Le Borse USA nella seduta di ieri hanno mostrato una notevole resilienza. Nonostante le turbolenze geopolitiche del fine settimana, culminate con la morte del leader iraniano Ali Khamenei in seguito agli attacchi di Stati Uniti e Israele, i mercati hanno riassorbito le vendite iniziali, registrando un solido recupero. L'indice Dow Jones ha terminato cedendo lo 0,15%, l'S&P 500 ha chiuso in lieve rialzo (+0,04%) mentre il Nasdaq Composite ha guadagnato lo 0,36%.
Azioni Wall Street: gli operatori temono un lungo conflitto
Tuttavia, lo scenario per le azioni USA oggi appare più complesso. Il timore che il conflitto possa protrarsi, dopo l'avvertimento del Presidente Donald Trump su una possibile durata superiore a quattro settimane, condiziona gli operatori. Il mercato energetico è in tensione: la chiusura dello Stretto di Hormuz da parte dell'Iran ha innescato un rally del petrolio, con il Brent che segna un +8,4% ed il WTI in aumento del 7,9%.
Rassicurazioni arrivano da Ryan Detrick, Chief market strategist di Carson Group: "storicamente, ciò che nel breve termine sembra una crisi geopolitica tende a risolversi in gran parte, dal punto di vista del mercato, nei successivi sei mesi". Dello stesso avviso Scott Helfstein di Global X, che precisa come "l'operazione militare non altera realmente il contesto economico per le aziende statunitensi".
Le Borse USA si preparano comunque a un'apertura difficile. Il future sul Dow Jones registra una flessione dell'1,7%, lo strumento a termine sull'S&P 500 cede l'1,8% mentre il derivato sul Nasdaq 100 arretra del 2,3%.
Wall Street Oggi: focus su MongoDB, Apple e Target
- AST SpaceMobile: in calo del 3% nel pre-market. L'azienda ha presentato risultati trimestrali misti, sebbene anticipi una crescita dei ricavi per il 2026.

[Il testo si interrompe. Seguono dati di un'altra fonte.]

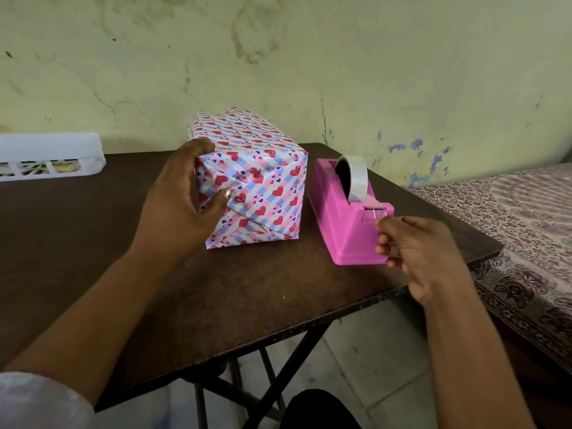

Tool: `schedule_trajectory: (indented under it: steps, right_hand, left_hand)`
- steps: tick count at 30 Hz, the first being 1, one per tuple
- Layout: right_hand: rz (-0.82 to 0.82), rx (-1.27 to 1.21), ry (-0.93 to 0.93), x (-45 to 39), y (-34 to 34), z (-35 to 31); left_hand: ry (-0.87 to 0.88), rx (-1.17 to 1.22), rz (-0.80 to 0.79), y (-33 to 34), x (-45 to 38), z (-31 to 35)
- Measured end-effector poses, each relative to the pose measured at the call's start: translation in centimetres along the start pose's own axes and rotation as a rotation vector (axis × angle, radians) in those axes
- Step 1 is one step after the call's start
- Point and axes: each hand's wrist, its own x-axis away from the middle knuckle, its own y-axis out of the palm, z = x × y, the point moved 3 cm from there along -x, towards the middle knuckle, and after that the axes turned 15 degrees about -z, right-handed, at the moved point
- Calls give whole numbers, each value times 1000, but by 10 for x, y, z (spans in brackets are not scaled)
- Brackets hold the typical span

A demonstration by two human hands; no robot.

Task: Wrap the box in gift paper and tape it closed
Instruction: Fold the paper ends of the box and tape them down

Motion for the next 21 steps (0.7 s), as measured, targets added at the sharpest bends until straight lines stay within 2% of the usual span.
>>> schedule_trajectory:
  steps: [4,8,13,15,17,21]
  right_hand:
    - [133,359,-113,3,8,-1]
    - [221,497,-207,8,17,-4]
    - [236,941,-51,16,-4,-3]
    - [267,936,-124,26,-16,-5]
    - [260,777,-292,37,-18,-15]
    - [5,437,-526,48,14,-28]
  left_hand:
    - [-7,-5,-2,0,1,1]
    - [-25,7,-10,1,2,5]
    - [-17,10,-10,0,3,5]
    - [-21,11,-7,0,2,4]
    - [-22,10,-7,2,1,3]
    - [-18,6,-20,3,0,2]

- MongoDB: -27% nel pre-market. La società ha pubblicato conti trimestrali superiori alle stime, ma la debole guidance per il trimestre in corso ha sollevato preoccupazioni sull'impatto dell'intelligenza artificiale sul suo business.
- Credo Technology: -13,85% prima dell'avvio. La società di connettività per data center ha battuto le stime sugli utili rettificati, ma ha presentato proiezioni deludenti.
- Plug Power: ha registrato vendite trimestrali solide, con una perdita per azione rettificata di 6 centesimi, migliore rispetto ai 10 centesimi attesi. +11% nel pre-market.
- Apple: -1%. Il colosso di Cupertino affronta la seconda giornata del suo evento di presentazione, dopo aver svelato il nuovo iPhone 17e e un iPad Air aggiornato.
- Target: +4,5% nel pre-market. L'attenzione degli investitori è concentrata sulla trimestrale in uscita oggi, un dato fondamentale per testare la tenuta dei consumi.